O ex-secretário também falou sobre os processos indenizatórios de empresas que prestavam serviços para a Sesau, as quais vinham sendo recontratadas sem licitação desde 2018, fazendo  serviços ou fornecendo materiais. Disse que tentava  corrigir esses problemas quando foi exonerado pelo governador sem explicação plausível.

Allan Garcês  lembrou que o novo secretário que o sucedeu, Francisco Monteiro, havia sido denunciado  na Ouvidora do Estado, por  uma servidora, que o acusou de assédio sexual e moral. Monteiro era o adjunto e havia sido demitido por decisão de Garcês. Ou seja, o governador ignorou a grave denúncia e não só readmitiu Francisco Monteiro como o nomeou  novo secretário de Saúde, o quinto do total de nove nomeados durante todo o seu governo até aqui.

Esse dado é muito revelador, mas ignorado solenemente até hoje: surpreendentemente,  Francisco Monteiro apareceu na investigação da Polícia Federal como suposto operador do  esquema, cuja operação policial culminou com o caso do dinheiro encontrado na cueca do senador Chico Rodrigues (DEM), que era vice-lider do governo Bolsonaro (sem partido).

Enquanto a CPI do Senado chega ao seu final, inclusive citando ex-secretários de Denárium, a CPI local se enreda em seu malabarismo sem fim e mantém a caixa-preta da Saúde intacta por longo dois anos.

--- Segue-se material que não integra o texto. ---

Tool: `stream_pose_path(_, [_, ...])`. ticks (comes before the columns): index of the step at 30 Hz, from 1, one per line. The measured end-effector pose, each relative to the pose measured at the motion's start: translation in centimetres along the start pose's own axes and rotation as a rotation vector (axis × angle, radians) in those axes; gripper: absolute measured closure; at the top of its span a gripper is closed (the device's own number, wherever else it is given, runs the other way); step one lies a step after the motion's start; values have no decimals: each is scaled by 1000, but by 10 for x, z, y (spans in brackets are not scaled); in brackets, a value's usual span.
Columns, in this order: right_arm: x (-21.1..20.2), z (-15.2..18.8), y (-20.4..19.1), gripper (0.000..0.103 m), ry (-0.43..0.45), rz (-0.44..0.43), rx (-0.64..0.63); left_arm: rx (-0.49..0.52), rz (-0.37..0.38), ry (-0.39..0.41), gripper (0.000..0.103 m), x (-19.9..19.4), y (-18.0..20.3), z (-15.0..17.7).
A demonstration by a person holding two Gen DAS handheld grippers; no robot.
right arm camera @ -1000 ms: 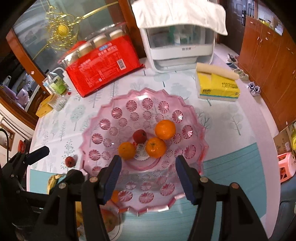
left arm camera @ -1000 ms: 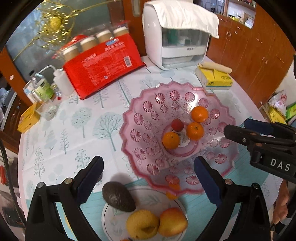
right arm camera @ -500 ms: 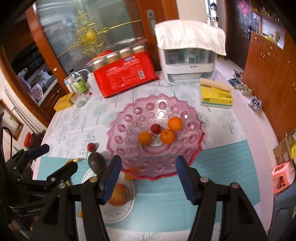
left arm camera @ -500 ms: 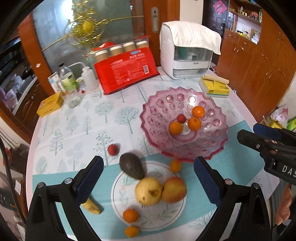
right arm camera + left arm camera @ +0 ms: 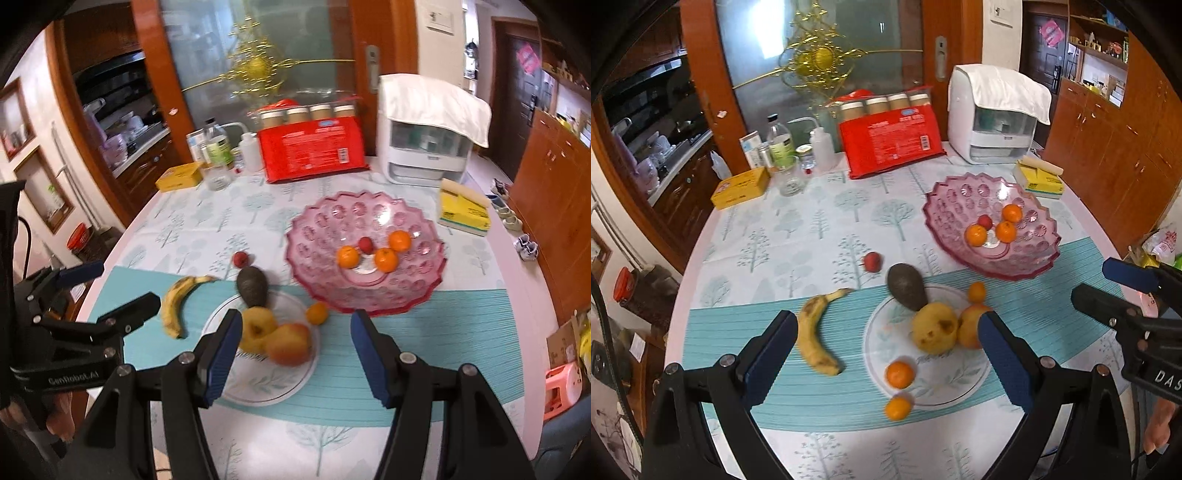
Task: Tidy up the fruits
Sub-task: 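Withdraw both grippers from the bowl, then move the left gripper to the banana while the right gripper moves to an orange on the plate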
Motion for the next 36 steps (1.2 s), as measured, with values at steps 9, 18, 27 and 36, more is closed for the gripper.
stream_pose_path(9, [27, 33, -53, 42, -62, -14, 2, 41, 3, -37, 5, 7, -58, 30])
stream_pose_path(18, [64, 55, -85, 42, -110, 39, 86, 78, 42, -112, 5, 53, -113, 59])
stream_pose_path(27, [109, 80, -91, 42, -179, 70, 181, 73, 110, -236, 5, 130, -135, 85])
stream_pose_path(36, [161, 106, -93, 42, -257, 84, 239, 6, 150, -305, 5, 191, -138, 95])
Point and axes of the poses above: each gripper's, at about its wrist camera, not at the fingertips, and x roughly the way its jaws point, y to its right, z to its underside, the point moved 9 cm from there along x, roughly the way its jaws point, and after that the axes turned 6 degrees about x, right-handed, at the moved point
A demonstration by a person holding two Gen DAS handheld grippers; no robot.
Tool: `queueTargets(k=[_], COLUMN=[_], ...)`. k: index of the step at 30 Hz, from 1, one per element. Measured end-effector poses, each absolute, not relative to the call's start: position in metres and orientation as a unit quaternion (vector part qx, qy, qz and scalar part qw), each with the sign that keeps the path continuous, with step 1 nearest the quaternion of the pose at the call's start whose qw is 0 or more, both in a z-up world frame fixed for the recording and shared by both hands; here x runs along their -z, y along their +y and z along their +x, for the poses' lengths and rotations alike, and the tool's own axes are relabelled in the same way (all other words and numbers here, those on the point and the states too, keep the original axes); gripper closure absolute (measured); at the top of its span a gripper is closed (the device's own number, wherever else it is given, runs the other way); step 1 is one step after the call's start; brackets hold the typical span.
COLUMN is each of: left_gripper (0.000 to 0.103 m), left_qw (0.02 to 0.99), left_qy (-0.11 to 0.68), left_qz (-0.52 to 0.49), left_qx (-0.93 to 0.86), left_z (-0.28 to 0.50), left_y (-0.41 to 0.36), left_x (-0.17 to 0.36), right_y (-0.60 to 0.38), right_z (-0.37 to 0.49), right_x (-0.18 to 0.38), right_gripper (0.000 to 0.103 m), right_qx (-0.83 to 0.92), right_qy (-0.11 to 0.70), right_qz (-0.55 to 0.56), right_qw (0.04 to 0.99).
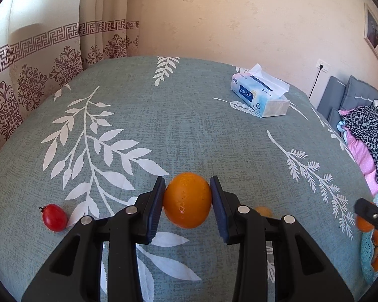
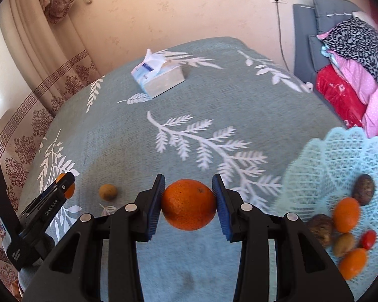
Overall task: Organize fruits
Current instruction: 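Carry the orange to the basket and release it with the right tool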
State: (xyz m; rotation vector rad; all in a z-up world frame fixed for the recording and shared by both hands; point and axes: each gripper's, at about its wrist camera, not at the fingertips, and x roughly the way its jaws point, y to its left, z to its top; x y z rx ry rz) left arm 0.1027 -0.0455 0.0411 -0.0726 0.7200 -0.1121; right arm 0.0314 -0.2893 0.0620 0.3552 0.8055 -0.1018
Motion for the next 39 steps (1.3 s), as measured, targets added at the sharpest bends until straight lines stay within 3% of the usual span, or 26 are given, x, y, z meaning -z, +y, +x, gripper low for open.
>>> queueTargets(k=[23,39], left_gripper=[0.066,0.066], left_qw=[0.934,0.933], left_qy=[0.349,0.342], left_qz=[-0.008,0.017], left_qx=[0.074,0.107], left_z=[0.086,0.055], left_y=[-0.065,-0.089], left_x=[-0.038,-0.045], right_y=[-0.409,-0.413], right_z=[-0.001,-0.027], right_x=[-0.042,-0.067], right_gripper=[0.063,0.061], right_qx=[0.159,0.158], right_qy=[0.433,0.380], right_qz=[0.235,0.241], right_qw=[0.856,0.879])
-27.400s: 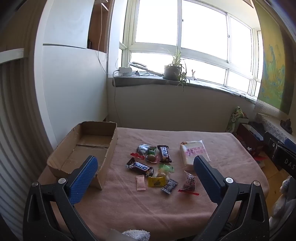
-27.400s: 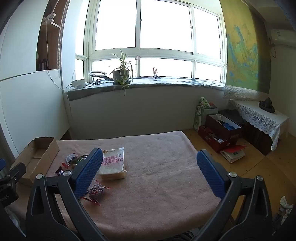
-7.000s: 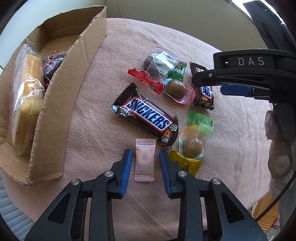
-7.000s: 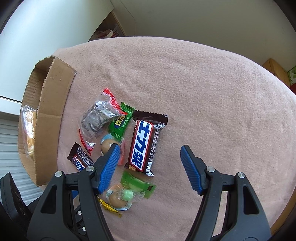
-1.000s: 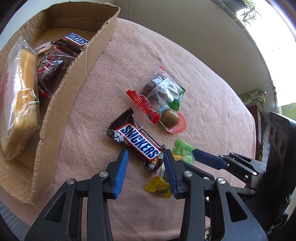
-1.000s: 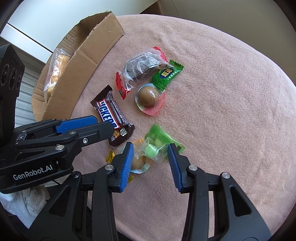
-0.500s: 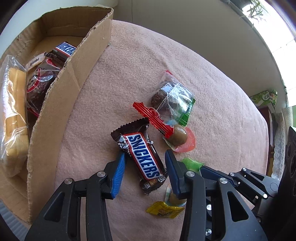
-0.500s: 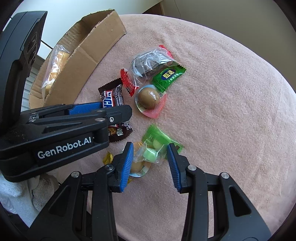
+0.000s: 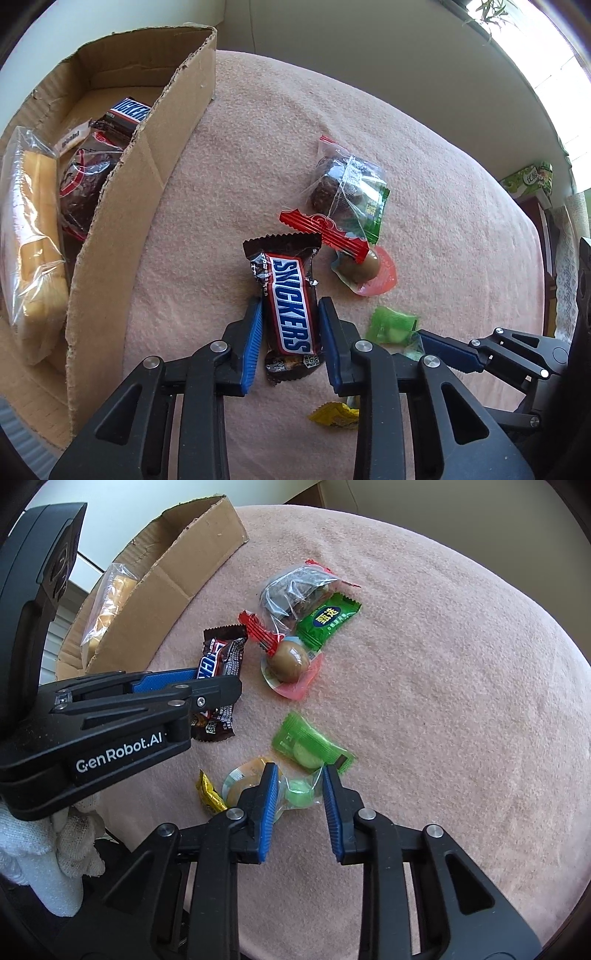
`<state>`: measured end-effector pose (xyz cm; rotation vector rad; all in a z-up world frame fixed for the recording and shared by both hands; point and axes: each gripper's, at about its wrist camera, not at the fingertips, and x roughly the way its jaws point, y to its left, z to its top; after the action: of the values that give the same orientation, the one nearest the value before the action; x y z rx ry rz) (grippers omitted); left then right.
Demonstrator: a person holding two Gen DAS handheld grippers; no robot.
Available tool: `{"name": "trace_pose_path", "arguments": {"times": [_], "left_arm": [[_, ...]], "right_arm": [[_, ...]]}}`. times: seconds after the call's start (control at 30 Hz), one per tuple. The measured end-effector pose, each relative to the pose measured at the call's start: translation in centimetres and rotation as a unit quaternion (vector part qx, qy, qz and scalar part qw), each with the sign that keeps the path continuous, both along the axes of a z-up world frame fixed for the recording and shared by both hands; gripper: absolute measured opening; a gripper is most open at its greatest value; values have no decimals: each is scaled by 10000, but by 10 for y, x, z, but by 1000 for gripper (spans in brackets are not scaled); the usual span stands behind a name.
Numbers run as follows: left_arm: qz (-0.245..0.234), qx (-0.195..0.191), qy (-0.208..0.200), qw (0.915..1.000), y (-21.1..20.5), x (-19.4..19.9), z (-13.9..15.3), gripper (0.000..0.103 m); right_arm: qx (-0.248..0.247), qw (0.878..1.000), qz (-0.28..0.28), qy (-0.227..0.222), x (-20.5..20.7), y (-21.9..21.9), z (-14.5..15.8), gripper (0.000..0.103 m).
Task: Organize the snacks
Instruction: 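Lift the Snickers bar with the left tool and carry it over the box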
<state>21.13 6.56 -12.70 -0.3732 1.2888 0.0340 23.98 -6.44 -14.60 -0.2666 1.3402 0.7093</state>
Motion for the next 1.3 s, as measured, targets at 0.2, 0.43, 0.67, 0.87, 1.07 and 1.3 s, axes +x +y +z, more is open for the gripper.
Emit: {"name": "trace_pose_path", "arguments": {"times": [0.2,0.43,0.67,0.87,1.07,1.3], "left_arm": [[-87,-103,-12,9999,-1,-13,5,27],[-143,-164,-69,9997,2,-35,16,27],[-208,-132,-313,9992,10,-40,40,27],[-173,-160,-519,9984,23,-48,60,27],[-118,-141,-691,9974,43,-46,77,27],[123,-52,-826,9965,75,-46,84,27]], "right_arm": [[12,10000,-38,-68,1,-8,11,25],[36,9998,-112,-132,7,-28,26,25],[79,9995,-98,-289,13,-30,48,25],[106,9988,-67,-479,17,-24,63,25],[175,9977,-34,-655,27,-13,83,25],[236,9962,161,-821,32,18,97,25]]}}
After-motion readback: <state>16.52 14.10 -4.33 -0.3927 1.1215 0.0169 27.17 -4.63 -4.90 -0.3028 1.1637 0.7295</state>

Óbvio que a situação da Sesau remonta aos demais governos, mas os atuais aliados do governador já negociaram a Saúde com governos anteriores. O exemplo mais recente é o deputado federal Hiran Gonçalves (PP), que filiou Denarium em seu partido recentemente. 

Hiran Goçalves recebeu a Sesau “de porteira fechada” das mãos da então governadora Suely Campos, em troca da garantia da candidatura dela para a reeleição. Suely nem chegou a terminar seu mandato, quando foi sacada do cargo após uma negociação que culminou com a intervenção federal no Estado, assinada pelo então presidente Michel Temer (MDB), que nomeou Denarium como interventor até ele tomar posse como novo governador eleito. Para saber o que ocorreu com a saúde pública de lá para cá, é só começar a ler esse artigo, outra vez, a partir do terceiro parágrafo.